Libre comme l\'Eire

Libre comme l\'Eire

LA TAMBOUILLE

Page blanche. Que faut-il écrire ?

 

C’est bon de retrouver le clavier. L’inspiration avec lui, peut-être. Soirée en solitaire. Rappel des années de jeunesse ou je dinais d’un rien. Ou la Sorbonne, mon horizon, ma vie, était ma deuxième maison.

 

 

 

 

Silence dans l’appartement, grouillant a l’ordinaire de paroles et d’accents. Le monde entier sous un seul toit. La tambouille. On partage des soupes comme autrefois je partageais des pates au gruyère avec des amis de coeur. On trinquait à l’eau plate et on croyait en l’avenir.

 

Jamais aussi fauchée que ce soir. Sans travail, sans argent.

 

C’est l’auberge espagnole ma nouvelle demeure, mon château sans or, mon lit au baldaquin imaginé.

 

Savez-vous qu’en espagnol, on utilise le même mot pour « attendre » et « espérer » ?

 

Esperar

 

J’attends.
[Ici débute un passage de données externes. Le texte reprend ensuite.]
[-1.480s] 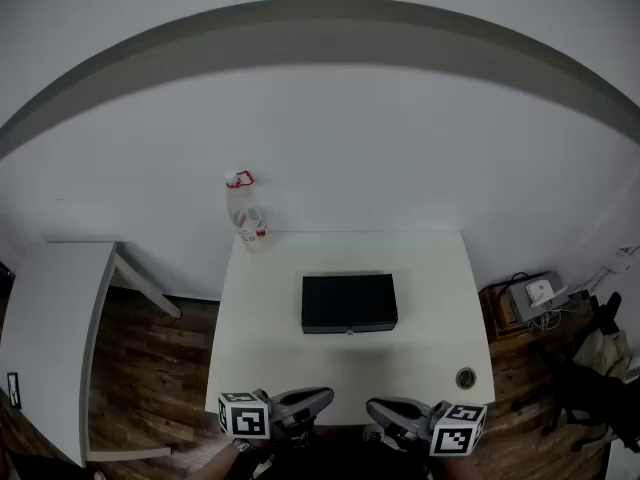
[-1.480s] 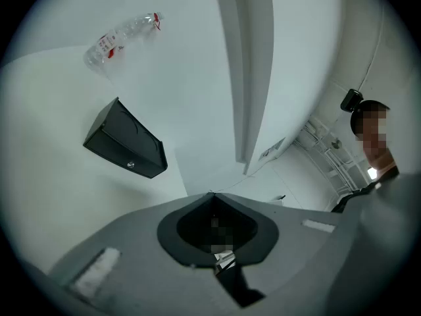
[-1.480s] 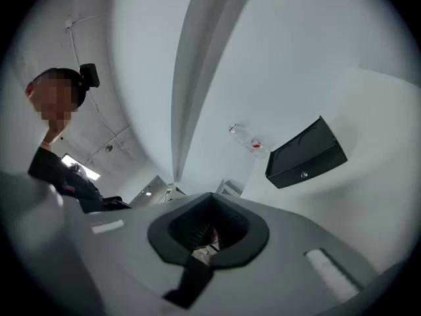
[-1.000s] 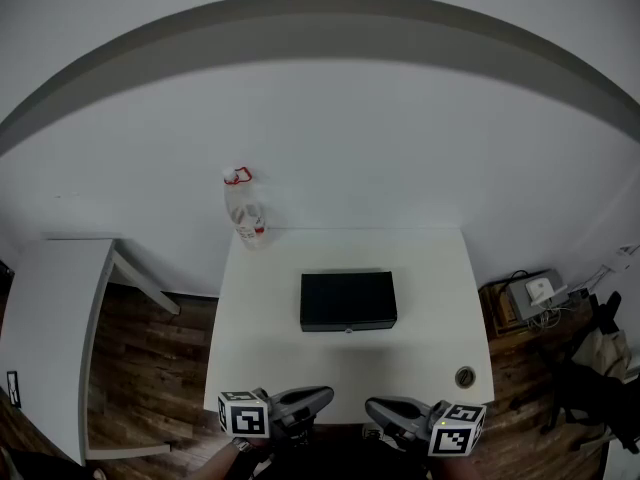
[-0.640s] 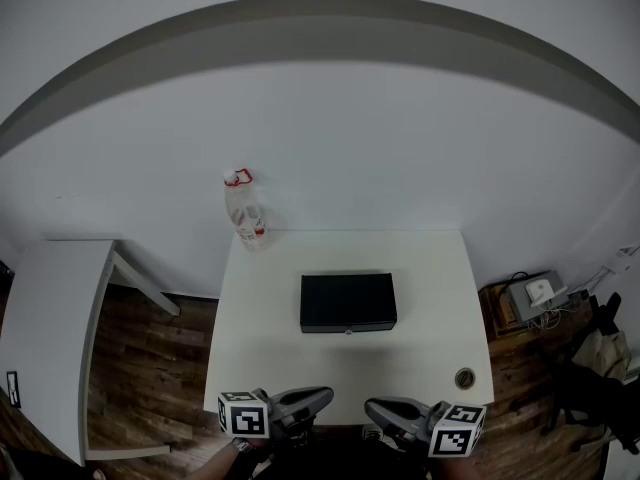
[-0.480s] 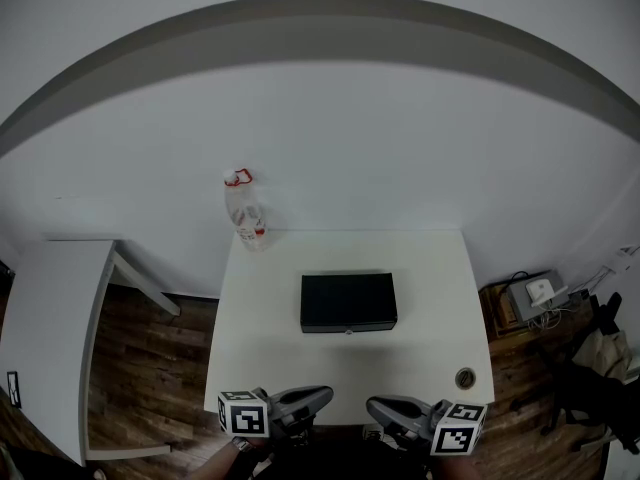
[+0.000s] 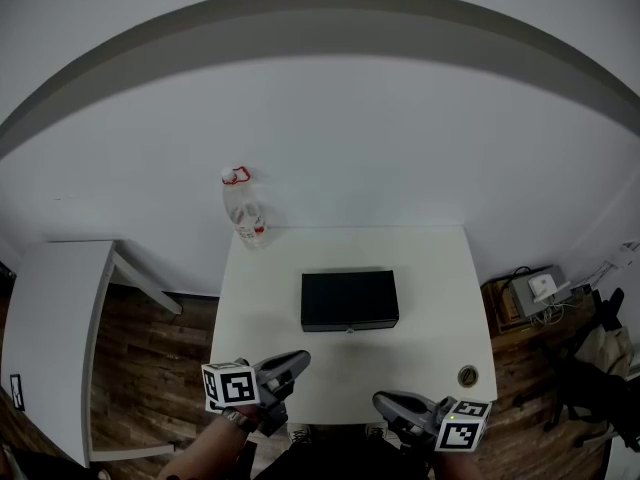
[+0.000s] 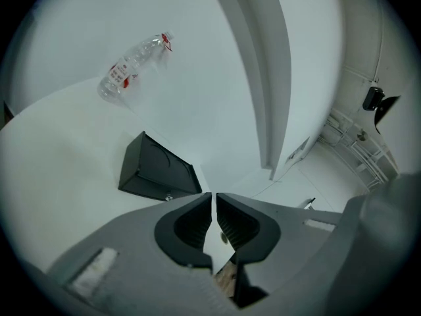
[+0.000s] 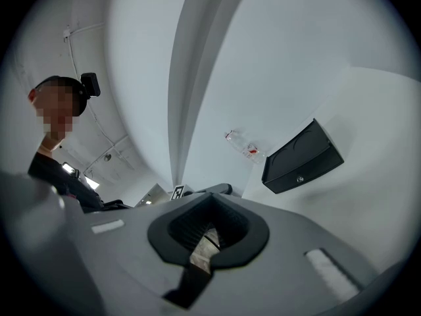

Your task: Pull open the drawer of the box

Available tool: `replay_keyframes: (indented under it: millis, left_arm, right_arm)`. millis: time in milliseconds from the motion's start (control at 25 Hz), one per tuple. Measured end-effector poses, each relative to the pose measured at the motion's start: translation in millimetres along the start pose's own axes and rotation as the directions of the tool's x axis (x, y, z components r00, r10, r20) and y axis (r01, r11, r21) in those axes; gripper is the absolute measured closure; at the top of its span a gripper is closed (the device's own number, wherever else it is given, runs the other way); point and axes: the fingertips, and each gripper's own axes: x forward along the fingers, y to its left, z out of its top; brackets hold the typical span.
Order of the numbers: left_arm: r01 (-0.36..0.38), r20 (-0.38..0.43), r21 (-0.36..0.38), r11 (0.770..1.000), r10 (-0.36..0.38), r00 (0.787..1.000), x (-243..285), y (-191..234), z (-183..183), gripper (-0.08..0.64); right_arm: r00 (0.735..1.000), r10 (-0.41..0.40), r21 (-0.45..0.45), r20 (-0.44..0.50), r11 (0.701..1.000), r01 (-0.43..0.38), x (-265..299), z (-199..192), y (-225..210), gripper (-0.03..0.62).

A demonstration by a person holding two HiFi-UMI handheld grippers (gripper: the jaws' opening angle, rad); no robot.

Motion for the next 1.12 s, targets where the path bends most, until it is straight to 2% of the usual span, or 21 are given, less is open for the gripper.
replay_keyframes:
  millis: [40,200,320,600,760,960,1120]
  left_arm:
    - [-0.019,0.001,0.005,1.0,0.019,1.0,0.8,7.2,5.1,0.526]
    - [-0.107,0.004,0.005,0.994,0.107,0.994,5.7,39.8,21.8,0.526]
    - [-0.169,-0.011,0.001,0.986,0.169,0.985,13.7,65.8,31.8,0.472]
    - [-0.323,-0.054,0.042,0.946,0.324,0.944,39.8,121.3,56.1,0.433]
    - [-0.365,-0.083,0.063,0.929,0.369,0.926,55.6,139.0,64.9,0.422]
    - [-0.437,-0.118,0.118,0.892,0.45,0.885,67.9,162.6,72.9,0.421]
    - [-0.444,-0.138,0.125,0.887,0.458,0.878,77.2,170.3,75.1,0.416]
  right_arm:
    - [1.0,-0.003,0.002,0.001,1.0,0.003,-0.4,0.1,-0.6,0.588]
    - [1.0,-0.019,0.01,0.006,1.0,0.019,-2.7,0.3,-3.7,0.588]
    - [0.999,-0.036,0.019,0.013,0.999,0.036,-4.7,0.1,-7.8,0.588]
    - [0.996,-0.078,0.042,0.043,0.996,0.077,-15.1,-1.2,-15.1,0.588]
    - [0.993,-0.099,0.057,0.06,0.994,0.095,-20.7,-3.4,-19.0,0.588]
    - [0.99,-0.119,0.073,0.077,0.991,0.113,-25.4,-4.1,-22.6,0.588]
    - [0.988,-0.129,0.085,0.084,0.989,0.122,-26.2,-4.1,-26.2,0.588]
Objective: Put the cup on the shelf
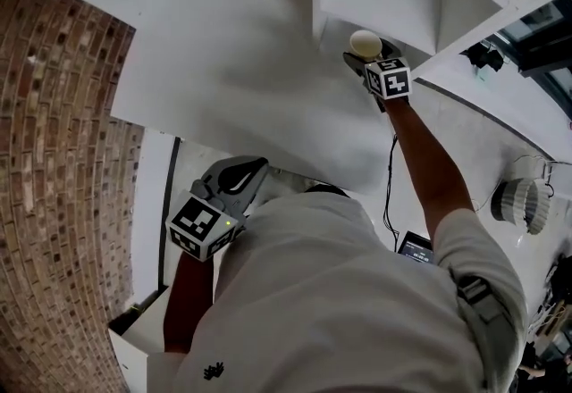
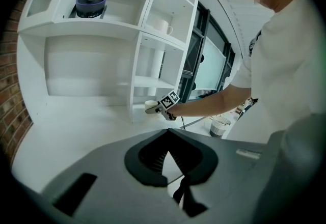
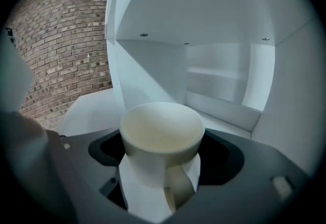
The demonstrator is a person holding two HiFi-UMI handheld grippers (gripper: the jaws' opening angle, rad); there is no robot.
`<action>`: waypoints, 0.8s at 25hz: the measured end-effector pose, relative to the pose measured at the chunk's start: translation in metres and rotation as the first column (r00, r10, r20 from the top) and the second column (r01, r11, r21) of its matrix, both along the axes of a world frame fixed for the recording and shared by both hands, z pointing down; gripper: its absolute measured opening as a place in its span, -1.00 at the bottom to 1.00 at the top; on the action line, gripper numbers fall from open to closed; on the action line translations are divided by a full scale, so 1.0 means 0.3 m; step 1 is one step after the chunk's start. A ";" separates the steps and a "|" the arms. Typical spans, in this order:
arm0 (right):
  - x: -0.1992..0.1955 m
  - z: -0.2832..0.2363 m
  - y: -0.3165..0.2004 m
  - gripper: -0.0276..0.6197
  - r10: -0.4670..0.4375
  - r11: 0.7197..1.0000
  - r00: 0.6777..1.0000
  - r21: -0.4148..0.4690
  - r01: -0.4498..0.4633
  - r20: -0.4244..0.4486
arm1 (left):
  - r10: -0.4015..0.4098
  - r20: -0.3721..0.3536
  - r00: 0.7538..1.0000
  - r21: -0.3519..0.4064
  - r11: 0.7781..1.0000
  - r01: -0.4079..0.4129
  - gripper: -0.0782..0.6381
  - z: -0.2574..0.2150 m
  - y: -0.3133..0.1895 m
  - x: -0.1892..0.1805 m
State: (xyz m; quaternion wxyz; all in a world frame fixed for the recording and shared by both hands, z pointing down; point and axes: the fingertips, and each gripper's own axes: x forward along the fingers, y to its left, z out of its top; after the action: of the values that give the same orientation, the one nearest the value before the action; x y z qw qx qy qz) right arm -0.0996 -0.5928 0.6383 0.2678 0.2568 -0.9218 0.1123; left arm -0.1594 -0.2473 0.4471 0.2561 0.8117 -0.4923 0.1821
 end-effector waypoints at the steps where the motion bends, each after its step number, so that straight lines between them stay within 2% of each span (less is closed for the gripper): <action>1: -0.003 0.013 -0.017 0.43 0.001 1.000 1.000 0.001 -0.001 -0.006 | -0.005 0.002 1.000 -0.003 1.000 0.005 -0.76 0.001 -0.006 -0.003; 11: -0.035 0.079 -0.145 0.43 0.036 0.999 0.999 0.016 -0.037 0.002 | -0.050 0.017 0.999 -0.048 0.998 0.050 -0.76 0.029 -0.038 -0.032; 20: -0.052 0.075 -0.167 0.43 0.039 0.997 0.999 0.060 -0.040 0.015 | -0.066 0.020 0.998 -0.050 0.997 0.066 -0.76 0.022 -0.052 -0.028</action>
State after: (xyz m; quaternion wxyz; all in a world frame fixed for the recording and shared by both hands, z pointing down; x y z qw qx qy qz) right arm -0.1152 -0.6429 0.6609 0.2515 0.2823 -0.9212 0.0913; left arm -0.1678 -0.2628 0.4538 0.2777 0.7866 -0.5164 0.1933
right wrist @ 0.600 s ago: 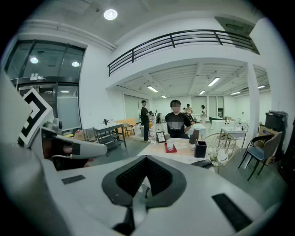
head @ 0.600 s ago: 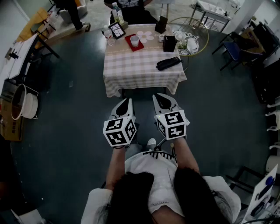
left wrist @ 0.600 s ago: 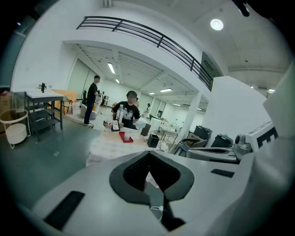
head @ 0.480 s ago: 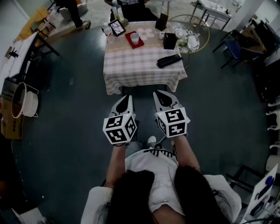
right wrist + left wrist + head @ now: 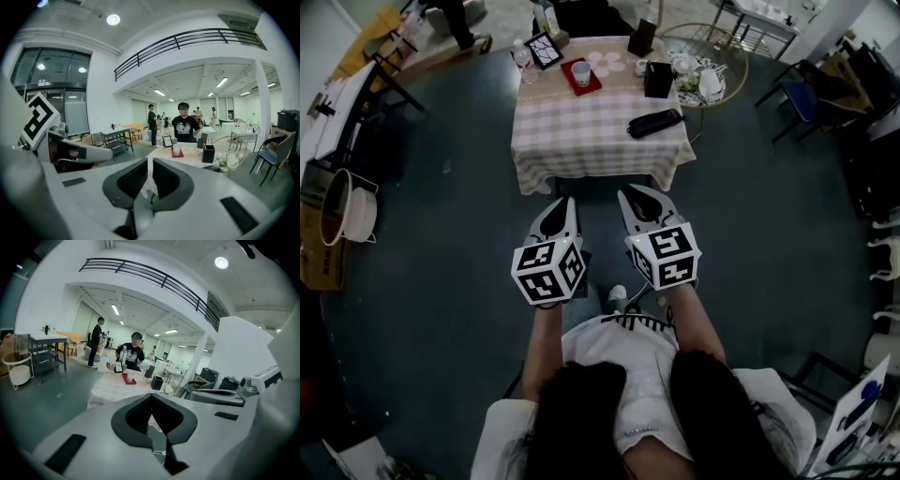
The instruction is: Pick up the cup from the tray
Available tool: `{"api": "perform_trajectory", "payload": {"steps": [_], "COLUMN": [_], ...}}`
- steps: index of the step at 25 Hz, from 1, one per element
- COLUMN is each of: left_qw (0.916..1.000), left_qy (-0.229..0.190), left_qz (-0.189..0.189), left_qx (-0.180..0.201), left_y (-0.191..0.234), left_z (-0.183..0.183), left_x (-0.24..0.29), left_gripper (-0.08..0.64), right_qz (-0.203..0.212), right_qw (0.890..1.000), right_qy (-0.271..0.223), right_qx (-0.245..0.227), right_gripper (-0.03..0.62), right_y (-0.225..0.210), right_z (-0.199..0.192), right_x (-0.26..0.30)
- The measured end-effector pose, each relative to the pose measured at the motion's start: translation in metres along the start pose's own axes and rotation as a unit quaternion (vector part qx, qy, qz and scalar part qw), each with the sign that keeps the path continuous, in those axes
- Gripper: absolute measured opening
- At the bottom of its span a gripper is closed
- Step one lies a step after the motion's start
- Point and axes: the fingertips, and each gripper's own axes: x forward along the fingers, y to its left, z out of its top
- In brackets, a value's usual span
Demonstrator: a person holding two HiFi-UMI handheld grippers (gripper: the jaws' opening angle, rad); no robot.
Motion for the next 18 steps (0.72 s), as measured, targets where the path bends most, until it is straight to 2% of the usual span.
{"api": "perform_trajectory", "payload": {"steps": [1, 3, 7, 18], "left_qw": [1.0000, 1.0000, 1.0000, 0.9997], "left_qy": [0.000, -0.001, -0.004, 0.008], "left_qz": [0.001, 0.003, 0.001, -0.010], "left_qx": [0.000, 0.002, 0.002, 0.020], "left_y": [0.000, 0.001, 0.005, 0.053], "left_z": [0.000, 0.003, 0.011, 0.049], "left_x": [0.001, 0.005, 0.019, 0.104], "left_gripper": [0.005, 0.005, 0.006, 0.005], "right_qz": [0.008, 0.020, 0.016, -0.008], "right_qw": [1.000, 1.000, 0.999, 0.999], "right_qy": [-0.003, -0.008, -0.029, -0.047], "right_qx": [0.000, 0.000, 0.004, 0.009], "right_gripper": [0.023, 0.115, 0.225, 0.301], "right_y": [0.001, 0.002, -0.005, -0.045], "right_z": [0.001, 0.004, 0.012, 0.050], "right_x": [0.001, 0.005, 0.016, 0.097]}}
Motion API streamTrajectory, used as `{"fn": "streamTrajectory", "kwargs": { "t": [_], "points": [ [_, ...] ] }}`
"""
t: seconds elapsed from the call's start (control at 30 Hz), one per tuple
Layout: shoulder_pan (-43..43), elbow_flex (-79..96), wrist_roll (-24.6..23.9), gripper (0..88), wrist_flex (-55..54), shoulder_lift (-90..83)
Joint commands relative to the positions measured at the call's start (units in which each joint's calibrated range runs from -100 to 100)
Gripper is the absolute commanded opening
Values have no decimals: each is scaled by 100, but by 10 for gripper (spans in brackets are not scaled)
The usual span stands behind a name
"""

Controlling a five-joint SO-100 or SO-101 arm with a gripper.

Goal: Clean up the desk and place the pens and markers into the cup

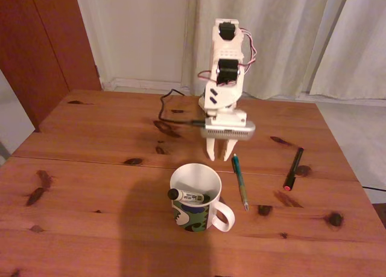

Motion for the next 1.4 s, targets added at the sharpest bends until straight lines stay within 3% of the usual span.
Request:
{"fn": "streamTrajectory", "kwargs": {
  "t": [0.0, 0.37, 1.37],
  "points": [
    [-152, -310, -33, 108, 12, 66],
    [-739, -256, -180, 108, 201, 165],
    [-1028, -247, -274, 108, 193, 968]
  ]
}}
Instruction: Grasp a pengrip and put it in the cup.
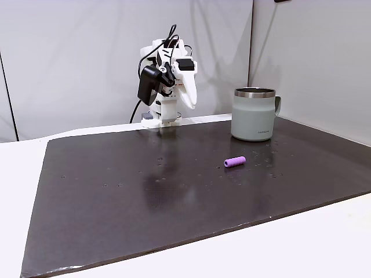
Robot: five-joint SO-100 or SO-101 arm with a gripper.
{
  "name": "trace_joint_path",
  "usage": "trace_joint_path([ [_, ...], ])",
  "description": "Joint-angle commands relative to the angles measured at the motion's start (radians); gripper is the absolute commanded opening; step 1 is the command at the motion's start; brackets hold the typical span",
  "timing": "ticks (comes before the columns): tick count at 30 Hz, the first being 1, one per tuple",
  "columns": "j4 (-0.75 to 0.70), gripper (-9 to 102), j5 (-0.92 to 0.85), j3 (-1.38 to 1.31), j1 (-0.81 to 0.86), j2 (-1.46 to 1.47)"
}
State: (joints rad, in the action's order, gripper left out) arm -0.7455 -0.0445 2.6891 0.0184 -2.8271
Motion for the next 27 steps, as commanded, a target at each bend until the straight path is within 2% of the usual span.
trace_joint_path([
  [1, 0.025, 0, 0.0, -0.212, -0.023, 0.189],
  [9, -0.025, 1, 0.02, -0.618, -0.017, 0.699],
  [18, -0.129, 8, 0.041, -0.973, -0.014, 1.095],
  [27, -0.216, 15, 0.069, -1.207, -0.035, 1.384],
])
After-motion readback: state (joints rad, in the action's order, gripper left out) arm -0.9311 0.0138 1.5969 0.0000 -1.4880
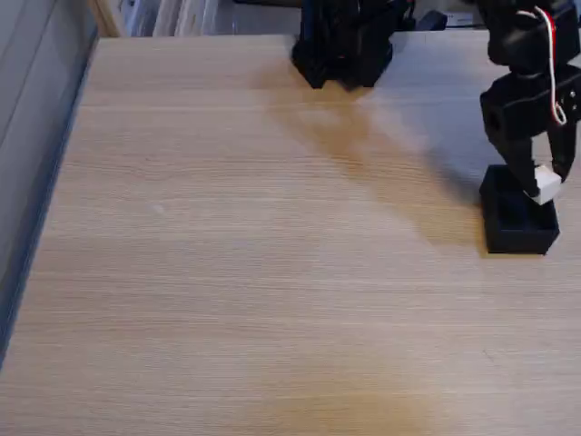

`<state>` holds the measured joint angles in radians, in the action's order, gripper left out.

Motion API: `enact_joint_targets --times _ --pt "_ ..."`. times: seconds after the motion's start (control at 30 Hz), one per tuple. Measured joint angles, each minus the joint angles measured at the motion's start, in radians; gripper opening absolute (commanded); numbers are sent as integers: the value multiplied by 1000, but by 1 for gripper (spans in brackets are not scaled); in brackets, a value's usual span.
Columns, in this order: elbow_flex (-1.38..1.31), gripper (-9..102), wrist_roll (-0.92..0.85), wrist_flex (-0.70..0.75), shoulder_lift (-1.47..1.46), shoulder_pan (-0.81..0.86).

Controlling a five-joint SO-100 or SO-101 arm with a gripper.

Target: Pick a white block and place it in the black box.

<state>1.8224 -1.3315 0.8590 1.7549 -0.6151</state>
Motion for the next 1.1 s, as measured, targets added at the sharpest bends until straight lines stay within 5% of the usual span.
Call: enact_joint_targets --times 0.17,0.37,0.67,1.1 --pt "6 17 0 0 -2 18" --pt "135 0 -38 0 106 55" --pt "661 0 -149 -61 635 250" --pt "1233 0 -342 239 1348 541"
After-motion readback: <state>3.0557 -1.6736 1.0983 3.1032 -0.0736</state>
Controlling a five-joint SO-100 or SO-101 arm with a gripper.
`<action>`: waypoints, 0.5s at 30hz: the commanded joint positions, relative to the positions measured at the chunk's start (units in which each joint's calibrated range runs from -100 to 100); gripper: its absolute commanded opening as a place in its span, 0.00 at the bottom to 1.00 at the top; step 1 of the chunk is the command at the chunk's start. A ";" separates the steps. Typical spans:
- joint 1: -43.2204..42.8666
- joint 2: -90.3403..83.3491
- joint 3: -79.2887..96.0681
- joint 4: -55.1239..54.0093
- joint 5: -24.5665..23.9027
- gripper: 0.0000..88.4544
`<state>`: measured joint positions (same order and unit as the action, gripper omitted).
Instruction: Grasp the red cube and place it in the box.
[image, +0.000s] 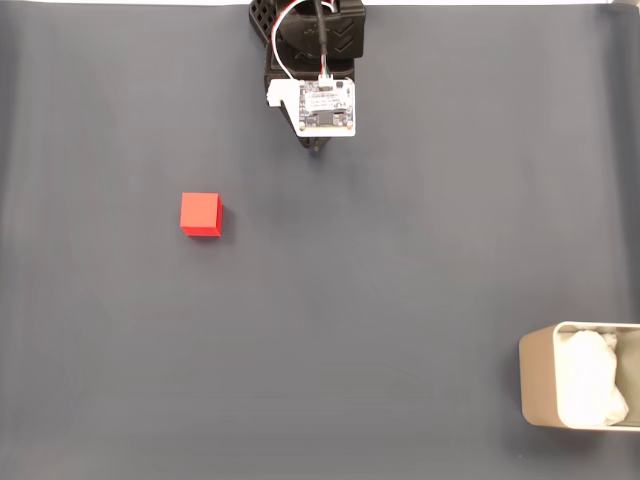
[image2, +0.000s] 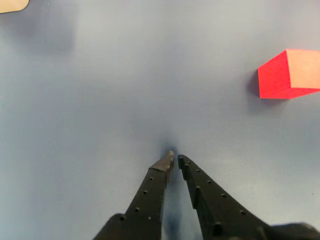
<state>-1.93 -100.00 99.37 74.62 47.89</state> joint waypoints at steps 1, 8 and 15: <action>0.44 0.09 0.54 1.20 0.68 0.00; 0.37 0.09 0.54 1.20 0.73 0.00; 1.57 0.09 0.54 1.03 -0.20 0.00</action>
<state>-1.34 -100.00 99.37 74.62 47.89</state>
Comme toute cette population au chômage qui souhaite que la chance tourne. J’attends. C’est une torture un soir, un exercice de sagesse le lendemain. Promenade dans le parc, les bonheurs simples sont gratuits. Free en anglais, c’est aussi l’adjectif de l’homme libre.

 

 

Chercher du travail sans en trouver. Subir maintes humiliations, éviter les cafés, fuir les restaurants, oublier le pub du vendredi. Ne plus oser voir les anciens collègues, parce que c’est la rentrée et que je suis prof au chômage. Mes étudiants me manquent. Alors j’en vois certains en cours particuliers qui me payent la tambouille.

 


 

Et cette idée crasse qui englue l’esprit, l’idéologie dominante qui répète que les gens sans travail n’en cherchent pas vraiment. Assistés, paresseux, parasites. En linguiste appliquée, je décompose depuis des années le discours sarkozyste. Ses paradoxes, ses absurdités, son injustice, sa mauvaise foi. Mais les mots sont puissants, et les incohérences répétées mille fois donnent l’illusion de l’évidence. Le verbe de droite m’a contaminée.

 

Mais ce soir, je suis espagnole. J’habite avec une polonaise et une italienne qui partagent leur appart avec des potes en galère.

 


 

Cette chaleur-la me sauve du froid au dehors et d’une solitude trop lourde. La tambouille partagée. Le sentiment d’être privilégiée, car vivre ces aventures me permet d’écrire. L’essentiel.

 

Mes étudiants les mieux lotis, professionnels ou retraités, m’offrent souvent le thé. Les autres m’offrent une jeunesse qui m’emplit l’encrier.

 


 

La galère, mais pas le malheur. Sans argent, mais riche d’amis qui font de la place quand il n’y en a plus. Me croirez-vous si je vous dis que je suis heureuse ? Les heures ou je pleure de n’arriver a rien sont vite remplacées par des matins d’herbe coupée ou je me dis que le meilleur est a venir. Les questions matérielles m’angoissent moins que le vertige existentiel qui me tuait jadis. L’ennui a Colmar, la rage à l’IUFM, l’impuissance dans l’Education Nationale. J’ai retrouvé ma terre et elle me fait du bien. Le trèfle brille tout de même. Des amis me soutiennent, les irlandais ont cette solidarité au cœur qui manque à leur système.

 

Il me reste ma jeunesse, mon courage et mon intelligence. Le reste est une affaire de temps.